### EXERCISE DIRECTIONS
Your answer is every line of the material below in which the string "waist" occurs.
(Beginning of SOURCE MATERIAL)
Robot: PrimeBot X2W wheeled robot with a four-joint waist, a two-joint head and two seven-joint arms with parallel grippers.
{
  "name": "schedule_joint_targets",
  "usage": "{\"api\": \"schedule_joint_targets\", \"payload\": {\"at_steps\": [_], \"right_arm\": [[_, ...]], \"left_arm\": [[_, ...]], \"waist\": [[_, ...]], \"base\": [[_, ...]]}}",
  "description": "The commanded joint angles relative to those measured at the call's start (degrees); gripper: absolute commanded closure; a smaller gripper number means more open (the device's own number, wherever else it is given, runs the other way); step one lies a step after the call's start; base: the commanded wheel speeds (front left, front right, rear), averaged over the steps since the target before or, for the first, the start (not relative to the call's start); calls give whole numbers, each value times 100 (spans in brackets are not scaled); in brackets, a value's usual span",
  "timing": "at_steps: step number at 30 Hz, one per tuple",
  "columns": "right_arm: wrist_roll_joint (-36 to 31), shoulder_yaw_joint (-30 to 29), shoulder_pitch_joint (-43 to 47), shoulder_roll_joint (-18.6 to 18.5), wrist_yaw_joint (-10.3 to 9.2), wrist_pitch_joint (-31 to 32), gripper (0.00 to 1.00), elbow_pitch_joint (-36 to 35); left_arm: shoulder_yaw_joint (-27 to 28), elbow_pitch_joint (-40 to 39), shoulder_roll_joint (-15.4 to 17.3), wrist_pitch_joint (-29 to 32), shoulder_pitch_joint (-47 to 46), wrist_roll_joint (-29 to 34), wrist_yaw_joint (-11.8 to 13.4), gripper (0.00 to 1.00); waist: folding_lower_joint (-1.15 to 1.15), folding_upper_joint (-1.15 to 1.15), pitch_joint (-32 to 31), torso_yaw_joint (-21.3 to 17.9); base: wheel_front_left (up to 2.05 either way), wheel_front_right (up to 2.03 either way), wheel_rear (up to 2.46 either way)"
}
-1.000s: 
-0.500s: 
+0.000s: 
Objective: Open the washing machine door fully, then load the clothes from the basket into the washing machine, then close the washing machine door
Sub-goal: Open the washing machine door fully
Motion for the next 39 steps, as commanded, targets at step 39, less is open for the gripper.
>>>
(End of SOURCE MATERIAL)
### EXERCISE SOLUTION
Robot: PrimeBot X2W wheeled robot with a four-joint waist, a two-joint head and two seven-joint arms with parallel grippers.
  "usage": "{\"api\": \"schedule_joint_targets\", \"payload\": {\"at_steps\": [_], \"right_arm\": [[_, ...]], \"left_arm\": [[_, ...]], \"waist\": [[_, ...]], \"base\": [[_, ...]]}}",
  "columns": "right_arm: wrist_roll_joint (-36 to 31), shoulder_yaw_joint (-30 to 29), shoulder_pitch_joint (-43 to 47), shoulder_roll_joint (-18.6 to 18.5), wrist_yaw_joint (-10.3 to 9.2), wrist_pitch_joint (-31 to 32), gripper (0.00 to 1.00), elbow_pitch_joint (-36 to 35); left_arm: shoulder_yaw_joint (-27 to 28), elbow_pitch_joint (-40 to 39), shoulder_roll_joint (-15.4 to 17.3), wrist_pitch_joint (-29 to 32), shoulder_pitch_joint (-47 to 46), wrist_roll_joint (-29 to 34), wrist_yaw_joint (-11.8 to 13.4), gripper (0.00 to 1.00); waist: folding_lower_joint (-1.15 to 1.15), folding_upper_joint (-1.15 to 1.15), pitch_joint (-32 to 31), torso_yaw_joint (-21.3 to 17.9); base: wheel_front_left (up to 2.05 either way), wheel_front_right (up to 2.03 either way), wheel_rear (up to 2.46 either way)"

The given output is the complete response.